Evenly distributing data on disks

koifish59 · November 17, 2024, 6:36pm

I currently have a pool of 10x 6TB raid-z2 that’s half full. I have another pool of 2 vdev mirrored using 4x 18TB, fully empty.

I want to snapshot the first pool and migrate that snapshot to the 2nd pool, then decommission the first pool.

If I added more vdevs with 2x 18TB mirrored drives each time down the road to expand, would data evenly redistribute to the new disks or are they still fully contained in the 4 first disks?

Would snapshots be the best way to migrate data? Would adding additional vdevs with 2 mirrored drives be the best choice for performance, risk reduction, and resilvering speed? I don’t mind the loss in capacity doing mirrored vs raidz.

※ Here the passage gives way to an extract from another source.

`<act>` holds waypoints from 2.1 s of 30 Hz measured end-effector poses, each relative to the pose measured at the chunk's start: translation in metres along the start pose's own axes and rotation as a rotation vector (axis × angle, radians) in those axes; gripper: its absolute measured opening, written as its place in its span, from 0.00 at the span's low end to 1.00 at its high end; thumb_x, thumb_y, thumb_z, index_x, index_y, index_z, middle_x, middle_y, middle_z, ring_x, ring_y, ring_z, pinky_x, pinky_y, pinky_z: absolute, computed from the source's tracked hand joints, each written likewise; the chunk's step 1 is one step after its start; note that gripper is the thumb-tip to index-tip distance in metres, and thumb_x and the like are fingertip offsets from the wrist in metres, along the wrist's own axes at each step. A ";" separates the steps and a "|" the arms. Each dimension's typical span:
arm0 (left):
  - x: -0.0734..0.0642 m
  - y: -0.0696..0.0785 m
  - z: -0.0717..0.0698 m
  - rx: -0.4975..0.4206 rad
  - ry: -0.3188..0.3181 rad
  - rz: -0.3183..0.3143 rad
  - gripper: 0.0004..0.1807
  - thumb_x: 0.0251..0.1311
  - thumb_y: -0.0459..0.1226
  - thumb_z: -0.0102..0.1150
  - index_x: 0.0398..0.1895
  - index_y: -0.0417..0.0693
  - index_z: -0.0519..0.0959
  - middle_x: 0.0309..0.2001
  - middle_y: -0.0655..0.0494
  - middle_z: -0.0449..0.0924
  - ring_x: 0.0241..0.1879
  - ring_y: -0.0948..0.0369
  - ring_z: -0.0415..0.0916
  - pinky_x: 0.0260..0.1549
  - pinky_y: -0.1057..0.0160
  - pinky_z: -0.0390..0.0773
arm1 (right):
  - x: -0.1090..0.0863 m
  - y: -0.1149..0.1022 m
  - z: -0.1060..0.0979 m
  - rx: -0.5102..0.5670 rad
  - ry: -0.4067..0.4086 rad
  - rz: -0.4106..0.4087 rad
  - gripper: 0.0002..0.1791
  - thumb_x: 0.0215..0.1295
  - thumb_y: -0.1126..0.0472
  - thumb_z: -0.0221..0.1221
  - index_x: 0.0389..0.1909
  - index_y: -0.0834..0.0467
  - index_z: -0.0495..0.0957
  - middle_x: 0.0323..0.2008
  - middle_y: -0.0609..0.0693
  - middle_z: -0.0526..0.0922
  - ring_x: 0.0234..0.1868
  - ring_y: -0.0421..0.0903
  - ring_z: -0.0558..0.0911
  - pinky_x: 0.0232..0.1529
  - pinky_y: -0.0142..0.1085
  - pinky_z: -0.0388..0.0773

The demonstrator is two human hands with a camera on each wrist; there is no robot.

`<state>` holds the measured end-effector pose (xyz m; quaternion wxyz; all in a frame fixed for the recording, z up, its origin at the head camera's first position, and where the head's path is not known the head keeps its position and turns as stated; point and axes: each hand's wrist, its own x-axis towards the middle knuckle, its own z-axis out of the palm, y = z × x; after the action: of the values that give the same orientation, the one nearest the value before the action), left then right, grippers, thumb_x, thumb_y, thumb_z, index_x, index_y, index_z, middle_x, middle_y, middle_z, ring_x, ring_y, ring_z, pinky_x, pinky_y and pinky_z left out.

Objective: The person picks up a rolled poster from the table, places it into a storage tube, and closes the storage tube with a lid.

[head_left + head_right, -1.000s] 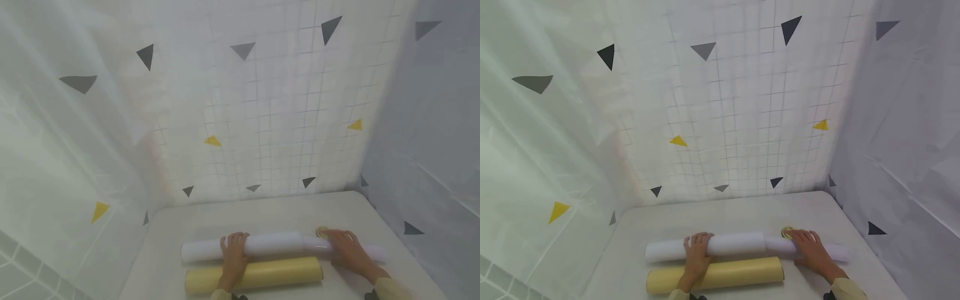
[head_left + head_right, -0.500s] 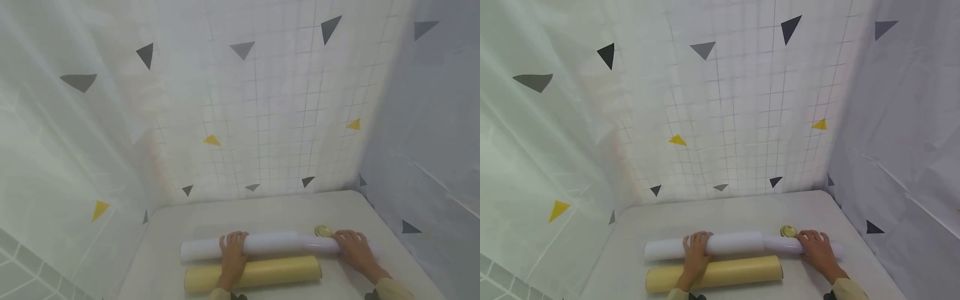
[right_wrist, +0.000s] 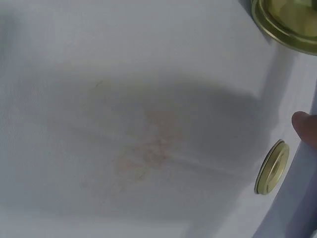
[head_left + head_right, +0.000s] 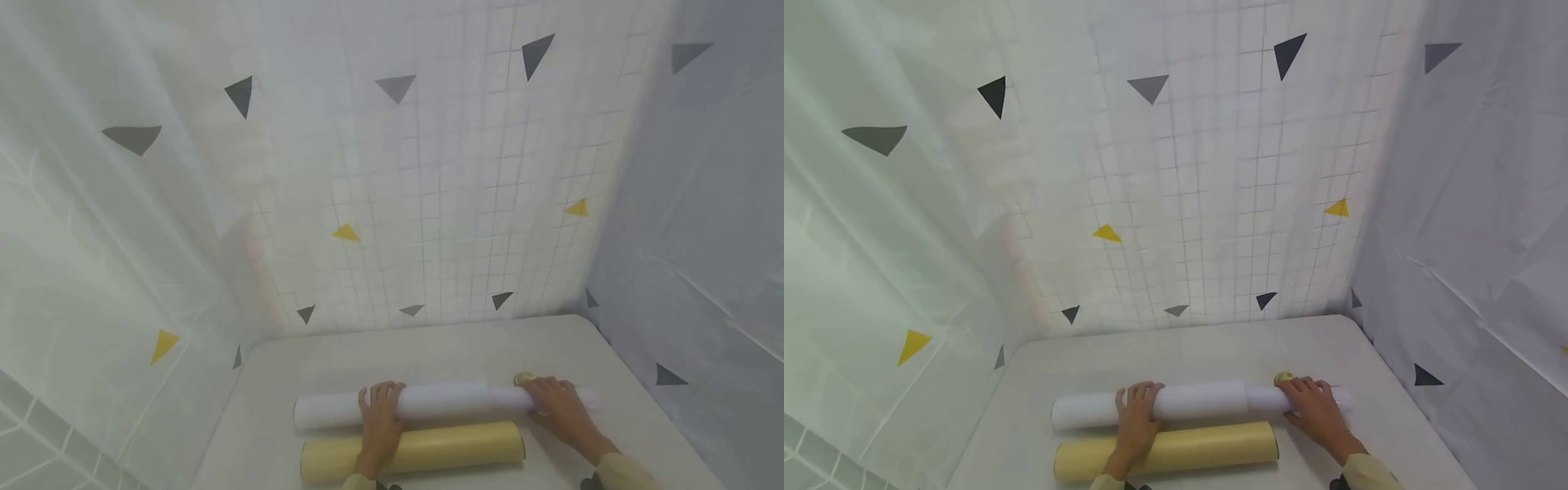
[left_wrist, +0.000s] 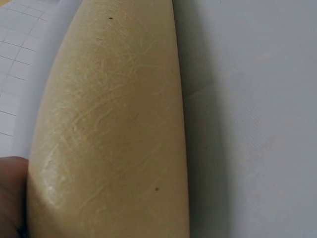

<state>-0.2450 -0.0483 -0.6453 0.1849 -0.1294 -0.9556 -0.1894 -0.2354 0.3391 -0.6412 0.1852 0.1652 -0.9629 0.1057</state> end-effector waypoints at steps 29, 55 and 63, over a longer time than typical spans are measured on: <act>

dan · November 17, 2024, 6:40pm

No, and there’s no particular reason to desire this outcome. But if you do, there are some scripts floating around that would do it.

etorix · November 17, 2024, 7:26pm

Specifically:

Yes for performance (IOPS), flexibility and resilvering speed.
No for risk reduction: You can only lose one disk (per vdev), and any hiccup with the remaining disk before resilver is complete then puts data at risk.
For better security, especially with these very large drives, you’d need 3-way mirrors—at an obvious cost—, or raidz2—which you would then expand either by adding further raidz2 vdevs (min. 4 disks at a time) or through the new raidz vdev expansion (with all its caveats and gotchas).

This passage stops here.